__Work request__. Filter the entries below, keeping only lines with the word "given".

__Data in this exercise__.

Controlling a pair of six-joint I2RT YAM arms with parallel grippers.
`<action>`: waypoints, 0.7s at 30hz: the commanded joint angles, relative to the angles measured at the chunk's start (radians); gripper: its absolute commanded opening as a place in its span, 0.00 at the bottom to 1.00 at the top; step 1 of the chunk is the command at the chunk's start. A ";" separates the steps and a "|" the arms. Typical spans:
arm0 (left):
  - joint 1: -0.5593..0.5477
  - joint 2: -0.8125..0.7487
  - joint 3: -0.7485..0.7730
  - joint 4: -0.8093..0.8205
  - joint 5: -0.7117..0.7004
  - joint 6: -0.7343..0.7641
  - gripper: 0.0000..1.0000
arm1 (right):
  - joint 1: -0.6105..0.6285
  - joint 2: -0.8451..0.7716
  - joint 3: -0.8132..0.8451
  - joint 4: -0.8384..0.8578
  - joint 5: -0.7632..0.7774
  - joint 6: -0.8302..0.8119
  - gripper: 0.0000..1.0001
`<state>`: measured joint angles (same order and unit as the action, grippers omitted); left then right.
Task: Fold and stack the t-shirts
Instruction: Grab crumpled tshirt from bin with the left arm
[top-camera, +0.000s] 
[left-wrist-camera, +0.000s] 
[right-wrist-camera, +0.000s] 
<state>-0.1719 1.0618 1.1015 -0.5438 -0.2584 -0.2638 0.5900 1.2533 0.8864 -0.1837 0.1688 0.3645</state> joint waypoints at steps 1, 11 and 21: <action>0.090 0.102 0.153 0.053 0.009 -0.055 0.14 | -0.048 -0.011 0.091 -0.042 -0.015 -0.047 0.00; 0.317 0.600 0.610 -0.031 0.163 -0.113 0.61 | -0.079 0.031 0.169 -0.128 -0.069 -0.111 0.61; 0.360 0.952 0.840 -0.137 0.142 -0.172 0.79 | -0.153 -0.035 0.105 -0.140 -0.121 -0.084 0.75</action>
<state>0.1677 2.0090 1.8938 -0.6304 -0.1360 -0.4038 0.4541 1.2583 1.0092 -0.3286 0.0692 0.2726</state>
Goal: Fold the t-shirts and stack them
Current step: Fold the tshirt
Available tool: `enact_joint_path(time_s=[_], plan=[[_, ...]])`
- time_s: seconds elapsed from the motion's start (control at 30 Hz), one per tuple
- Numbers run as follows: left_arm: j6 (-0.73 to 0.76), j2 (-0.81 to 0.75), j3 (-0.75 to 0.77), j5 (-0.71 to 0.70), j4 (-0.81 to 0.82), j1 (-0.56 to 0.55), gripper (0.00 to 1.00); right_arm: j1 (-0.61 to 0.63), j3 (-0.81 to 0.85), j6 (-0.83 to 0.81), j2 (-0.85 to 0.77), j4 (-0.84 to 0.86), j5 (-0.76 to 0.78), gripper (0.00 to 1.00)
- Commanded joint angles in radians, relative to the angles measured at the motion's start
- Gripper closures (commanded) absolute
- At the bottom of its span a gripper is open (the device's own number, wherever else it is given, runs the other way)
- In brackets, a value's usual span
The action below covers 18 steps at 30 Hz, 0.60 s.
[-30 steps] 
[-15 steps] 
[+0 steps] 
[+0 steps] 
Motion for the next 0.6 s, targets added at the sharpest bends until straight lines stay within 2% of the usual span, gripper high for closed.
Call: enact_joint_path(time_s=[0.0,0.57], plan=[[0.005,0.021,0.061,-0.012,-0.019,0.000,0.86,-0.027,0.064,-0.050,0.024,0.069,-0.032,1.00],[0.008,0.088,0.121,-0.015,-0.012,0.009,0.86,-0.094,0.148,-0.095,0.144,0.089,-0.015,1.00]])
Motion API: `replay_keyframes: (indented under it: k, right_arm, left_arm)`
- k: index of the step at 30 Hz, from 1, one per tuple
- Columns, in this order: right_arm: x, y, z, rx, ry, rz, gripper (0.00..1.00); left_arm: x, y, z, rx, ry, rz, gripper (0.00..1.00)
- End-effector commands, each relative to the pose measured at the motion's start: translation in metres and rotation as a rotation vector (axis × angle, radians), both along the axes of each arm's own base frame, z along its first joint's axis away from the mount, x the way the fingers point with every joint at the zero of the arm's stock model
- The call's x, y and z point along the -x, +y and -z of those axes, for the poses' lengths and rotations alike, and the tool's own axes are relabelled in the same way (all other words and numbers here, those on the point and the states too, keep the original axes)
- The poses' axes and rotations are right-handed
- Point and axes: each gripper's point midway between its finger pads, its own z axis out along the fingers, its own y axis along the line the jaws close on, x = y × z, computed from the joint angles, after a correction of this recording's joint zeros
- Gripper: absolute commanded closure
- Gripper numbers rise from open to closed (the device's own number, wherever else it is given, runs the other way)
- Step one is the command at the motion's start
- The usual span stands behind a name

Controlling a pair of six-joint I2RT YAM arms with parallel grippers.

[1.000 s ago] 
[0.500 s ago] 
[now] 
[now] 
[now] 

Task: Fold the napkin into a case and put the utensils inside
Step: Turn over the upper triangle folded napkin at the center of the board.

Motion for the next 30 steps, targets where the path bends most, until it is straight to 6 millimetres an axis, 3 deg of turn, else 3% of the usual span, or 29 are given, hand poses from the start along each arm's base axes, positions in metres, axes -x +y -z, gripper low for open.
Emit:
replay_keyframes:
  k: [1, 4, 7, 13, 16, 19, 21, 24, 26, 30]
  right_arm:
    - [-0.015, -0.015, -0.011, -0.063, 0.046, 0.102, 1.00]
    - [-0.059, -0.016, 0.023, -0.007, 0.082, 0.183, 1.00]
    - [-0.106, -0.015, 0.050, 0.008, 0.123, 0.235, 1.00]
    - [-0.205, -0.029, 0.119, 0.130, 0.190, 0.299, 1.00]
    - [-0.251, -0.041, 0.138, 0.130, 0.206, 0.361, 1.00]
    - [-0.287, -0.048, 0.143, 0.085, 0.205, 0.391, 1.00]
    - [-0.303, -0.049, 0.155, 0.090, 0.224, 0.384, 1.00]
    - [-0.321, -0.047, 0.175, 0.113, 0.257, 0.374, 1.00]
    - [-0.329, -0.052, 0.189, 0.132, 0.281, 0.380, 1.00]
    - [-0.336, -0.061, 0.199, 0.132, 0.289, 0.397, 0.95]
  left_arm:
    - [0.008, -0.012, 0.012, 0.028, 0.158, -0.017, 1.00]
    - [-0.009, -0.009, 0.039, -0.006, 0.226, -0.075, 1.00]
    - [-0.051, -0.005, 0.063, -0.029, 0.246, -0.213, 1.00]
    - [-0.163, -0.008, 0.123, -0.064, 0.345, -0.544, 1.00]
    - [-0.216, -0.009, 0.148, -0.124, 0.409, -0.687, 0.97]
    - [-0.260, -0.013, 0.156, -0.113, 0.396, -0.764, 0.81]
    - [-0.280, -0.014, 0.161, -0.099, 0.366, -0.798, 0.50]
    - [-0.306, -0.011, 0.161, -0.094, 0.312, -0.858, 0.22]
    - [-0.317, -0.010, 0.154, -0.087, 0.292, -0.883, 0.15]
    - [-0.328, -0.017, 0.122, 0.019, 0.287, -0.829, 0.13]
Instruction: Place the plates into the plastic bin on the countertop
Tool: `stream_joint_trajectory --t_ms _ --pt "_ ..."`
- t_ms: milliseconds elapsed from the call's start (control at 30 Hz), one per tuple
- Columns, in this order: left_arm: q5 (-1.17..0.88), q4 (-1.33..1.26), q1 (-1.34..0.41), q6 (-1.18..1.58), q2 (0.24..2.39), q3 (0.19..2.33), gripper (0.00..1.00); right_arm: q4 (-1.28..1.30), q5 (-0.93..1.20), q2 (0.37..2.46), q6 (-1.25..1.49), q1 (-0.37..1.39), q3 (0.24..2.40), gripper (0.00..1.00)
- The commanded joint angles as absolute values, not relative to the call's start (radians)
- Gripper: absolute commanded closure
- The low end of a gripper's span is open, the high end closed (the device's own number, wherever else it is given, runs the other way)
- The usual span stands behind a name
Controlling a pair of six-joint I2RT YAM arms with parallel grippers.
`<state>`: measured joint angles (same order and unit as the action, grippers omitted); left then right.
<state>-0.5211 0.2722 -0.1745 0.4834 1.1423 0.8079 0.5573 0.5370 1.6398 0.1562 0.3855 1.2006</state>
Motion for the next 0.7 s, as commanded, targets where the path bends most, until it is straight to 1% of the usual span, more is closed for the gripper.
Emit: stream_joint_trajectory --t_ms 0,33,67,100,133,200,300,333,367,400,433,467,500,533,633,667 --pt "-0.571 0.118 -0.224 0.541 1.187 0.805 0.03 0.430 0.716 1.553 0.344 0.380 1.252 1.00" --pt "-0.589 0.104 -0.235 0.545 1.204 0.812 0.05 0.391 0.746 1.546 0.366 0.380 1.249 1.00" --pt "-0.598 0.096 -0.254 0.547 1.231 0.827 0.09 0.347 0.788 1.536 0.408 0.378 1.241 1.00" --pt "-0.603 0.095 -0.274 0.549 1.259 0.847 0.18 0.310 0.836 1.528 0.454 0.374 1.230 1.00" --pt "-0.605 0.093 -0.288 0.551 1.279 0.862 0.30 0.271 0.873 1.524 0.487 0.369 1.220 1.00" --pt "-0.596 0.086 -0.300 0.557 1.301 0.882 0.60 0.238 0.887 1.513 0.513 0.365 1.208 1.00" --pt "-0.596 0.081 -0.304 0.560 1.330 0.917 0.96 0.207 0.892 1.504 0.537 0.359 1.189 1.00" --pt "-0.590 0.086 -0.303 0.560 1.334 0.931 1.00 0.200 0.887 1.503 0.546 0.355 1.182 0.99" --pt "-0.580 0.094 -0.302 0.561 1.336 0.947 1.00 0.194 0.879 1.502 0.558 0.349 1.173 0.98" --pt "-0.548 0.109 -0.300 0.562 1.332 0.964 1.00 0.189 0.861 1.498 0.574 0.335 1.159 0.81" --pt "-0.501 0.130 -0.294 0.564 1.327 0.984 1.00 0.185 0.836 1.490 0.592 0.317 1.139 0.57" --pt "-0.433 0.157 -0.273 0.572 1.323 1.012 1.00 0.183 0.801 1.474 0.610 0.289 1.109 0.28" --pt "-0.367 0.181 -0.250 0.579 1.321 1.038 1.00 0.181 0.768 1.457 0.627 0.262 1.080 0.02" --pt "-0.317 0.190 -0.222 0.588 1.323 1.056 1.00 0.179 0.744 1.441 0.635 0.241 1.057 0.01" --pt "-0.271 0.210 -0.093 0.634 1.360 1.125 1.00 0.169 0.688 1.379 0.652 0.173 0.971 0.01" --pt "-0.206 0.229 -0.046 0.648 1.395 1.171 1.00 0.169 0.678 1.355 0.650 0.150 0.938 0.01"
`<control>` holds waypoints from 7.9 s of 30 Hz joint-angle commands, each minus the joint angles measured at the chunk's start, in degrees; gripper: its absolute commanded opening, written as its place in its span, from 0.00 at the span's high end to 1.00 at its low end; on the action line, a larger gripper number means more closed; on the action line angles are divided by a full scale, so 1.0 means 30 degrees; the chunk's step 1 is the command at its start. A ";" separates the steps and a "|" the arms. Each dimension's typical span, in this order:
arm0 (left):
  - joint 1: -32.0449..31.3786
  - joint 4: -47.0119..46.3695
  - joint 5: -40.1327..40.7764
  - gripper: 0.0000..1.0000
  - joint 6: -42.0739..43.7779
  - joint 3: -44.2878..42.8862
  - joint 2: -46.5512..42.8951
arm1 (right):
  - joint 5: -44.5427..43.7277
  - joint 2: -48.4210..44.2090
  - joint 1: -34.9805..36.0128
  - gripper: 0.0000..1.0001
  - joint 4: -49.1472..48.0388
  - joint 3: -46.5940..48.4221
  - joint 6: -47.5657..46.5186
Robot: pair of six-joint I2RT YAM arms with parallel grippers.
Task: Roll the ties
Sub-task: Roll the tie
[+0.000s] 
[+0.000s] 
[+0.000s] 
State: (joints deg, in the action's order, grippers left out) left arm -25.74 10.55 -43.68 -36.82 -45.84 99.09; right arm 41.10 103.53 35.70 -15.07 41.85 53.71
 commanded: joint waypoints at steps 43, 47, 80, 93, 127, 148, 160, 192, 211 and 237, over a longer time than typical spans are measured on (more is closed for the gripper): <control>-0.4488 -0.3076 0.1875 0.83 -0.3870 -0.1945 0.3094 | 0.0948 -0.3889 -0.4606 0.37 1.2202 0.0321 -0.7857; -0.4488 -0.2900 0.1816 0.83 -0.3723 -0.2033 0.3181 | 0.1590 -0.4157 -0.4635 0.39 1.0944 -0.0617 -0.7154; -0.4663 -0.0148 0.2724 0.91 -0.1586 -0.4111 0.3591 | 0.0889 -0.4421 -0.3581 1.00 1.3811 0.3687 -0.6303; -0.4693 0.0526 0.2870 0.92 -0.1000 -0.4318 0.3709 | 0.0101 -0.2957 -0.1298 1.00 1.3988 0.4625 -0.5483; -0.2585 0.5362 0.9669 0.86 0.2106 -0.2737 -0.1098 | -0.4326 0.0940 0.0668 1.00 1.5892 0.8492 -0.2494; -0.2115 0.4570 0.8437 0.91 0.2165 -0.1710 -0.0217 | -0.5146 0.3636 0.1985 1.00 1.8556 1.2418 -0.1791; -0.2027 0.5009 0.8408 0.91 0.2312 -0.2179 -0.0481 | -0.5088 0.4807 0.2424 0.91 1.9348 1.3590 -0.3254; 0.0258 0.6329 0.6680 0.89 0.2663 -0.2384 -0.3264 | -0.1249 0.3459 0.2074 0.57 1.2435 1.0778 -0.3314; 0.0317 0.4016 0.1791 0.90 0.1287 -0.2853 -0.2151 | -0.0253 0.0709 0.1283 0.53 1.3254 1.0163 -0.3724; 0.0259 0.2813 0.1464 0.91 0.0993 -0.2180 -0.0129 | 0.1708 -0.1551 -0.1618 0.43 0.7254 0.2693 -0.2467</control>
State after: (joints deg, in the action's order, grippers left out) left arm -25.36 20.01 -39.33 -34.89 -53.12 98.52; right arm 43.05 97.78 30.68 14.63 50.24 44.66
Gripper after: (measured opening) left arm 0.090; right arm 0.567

__Solved exercise__.
- At the bottom of its span a gripper is open (the device's own number, wherever else it is given, runs the other way)
- Gripper numbers rise from open to closed (the device's own number, wherever else it is given, runs the other way)
Motion for the next 30 steps, targets where the path bends most, until it is straight to 6 millimetres an axis, 3 deg of turn, else 3% of the usual span, or 29 are given, hand poses from the start along each arm's base axes, positions in metres, axes -x +y -z, gripper low for open.
- The low end of a gripper's span is open, the high end closed (the device's own number, wherever else it is given, runs the other way)

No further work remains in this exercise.